The most difficult task when preparing a sermon is knowing what NOT to say.
Almost every week, more of my study material is left out of the sermon than makes it in. I ruthlessly cut and trim because I want to sharpen the main point of the message.
I recently read a tweet from @JoshWeidmann. He quoted H.B. Charles , “People don’t want to know the details of the recipe, they just want to smell the fresh baked bread.” My pre-sermon study discoveries are the flour and the eggs and the yeast and whatever else you put into your bread (raisins maybe). The sermon is what comes out of the oven.
I came across this article at Fast Company recently. The author, Judith Humphrey, writes this:
Streamline your thinking down to a single, essential idea–the point you want your audience to buy into. Sometimes speakers have too many ideas, or else they have no idea what they’re trying to say. Too many ideas or no idea–both produce the same thing: confusion.
If I can’t identify my main point before I stand up to preach, I am likely to do my listeners the great disservice of confusing them with my words instead of pointing them to His Words.

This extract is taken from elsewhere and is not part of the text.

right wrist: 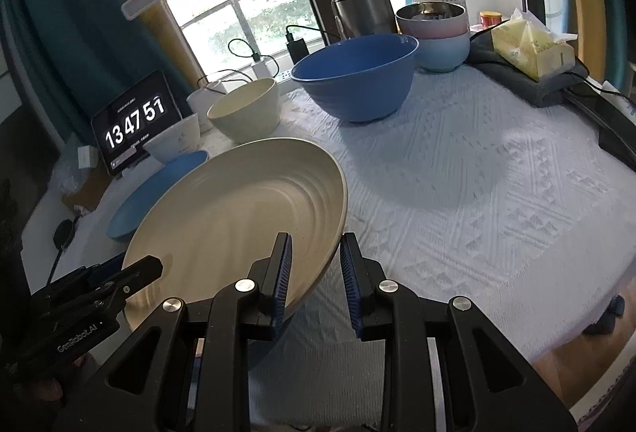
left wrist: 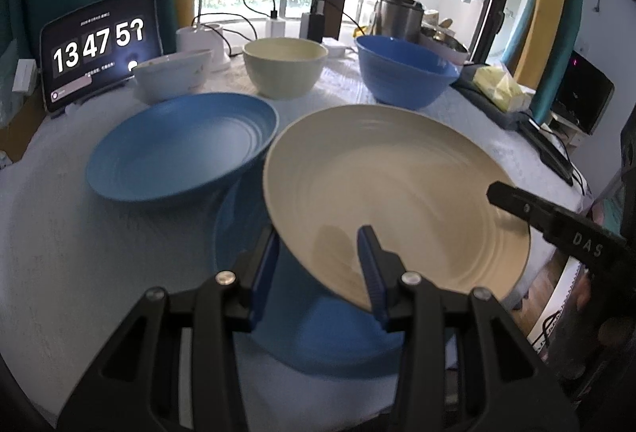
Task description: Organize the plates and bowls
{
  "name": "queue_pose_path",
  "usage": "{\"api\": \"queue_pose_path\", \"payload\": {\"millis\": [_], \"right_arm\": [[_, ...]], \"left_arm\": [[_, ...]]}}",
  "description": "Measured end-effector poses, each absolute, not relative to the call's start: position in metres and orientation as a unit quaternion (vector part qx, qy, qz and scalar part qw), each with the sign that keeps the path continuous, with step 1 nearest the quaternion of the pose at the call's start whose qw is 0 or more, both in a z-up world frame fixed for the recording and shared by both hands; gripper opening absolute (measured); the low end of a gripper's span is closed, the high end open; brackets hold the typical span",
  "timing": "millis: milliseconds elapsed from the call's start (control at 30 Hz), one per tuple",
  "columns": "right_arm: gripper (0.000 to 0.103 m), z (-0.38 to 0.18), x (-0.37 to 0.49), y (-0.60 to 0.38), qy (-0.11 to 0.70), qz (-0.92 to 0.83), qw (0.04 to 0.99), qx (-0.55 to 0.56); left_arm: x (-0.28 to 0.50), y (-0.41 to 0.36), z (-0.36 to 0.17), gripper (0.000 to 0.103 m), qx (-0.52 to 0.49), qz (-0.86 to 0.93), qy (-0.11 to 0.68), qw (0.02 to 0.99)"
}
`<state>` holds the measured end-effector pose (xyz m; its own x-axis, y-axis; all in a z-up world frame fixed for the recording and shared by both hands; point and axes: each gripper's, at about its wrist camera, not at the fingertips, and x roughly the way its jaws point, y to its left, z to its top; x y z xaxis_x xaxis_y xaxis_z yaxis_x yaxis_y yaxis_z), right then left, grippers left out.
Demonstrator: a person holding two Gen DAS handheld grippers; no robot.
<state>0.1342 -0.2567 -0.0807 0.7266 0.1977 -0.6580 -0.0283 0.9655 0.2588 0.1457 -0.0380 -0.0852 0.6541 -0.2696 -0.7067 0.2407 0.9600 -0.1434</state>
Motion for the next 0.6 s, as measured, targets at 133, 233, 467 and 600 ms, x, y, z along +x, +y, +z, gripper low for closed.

Humphrey suggests five criteria by which to evaluate your message before you speak. If your message meets all five, you are ready to present a clear and compelling concept which will hopefully lead to action.
- It’s one idea
- You can express it in a single, clear sentence
- It’s engaging
- It carries your convictions
- It’s positive
Her five criteria all apply to sermons as well. Checking your message against this list may help you bake just the right sermon for next Sunday.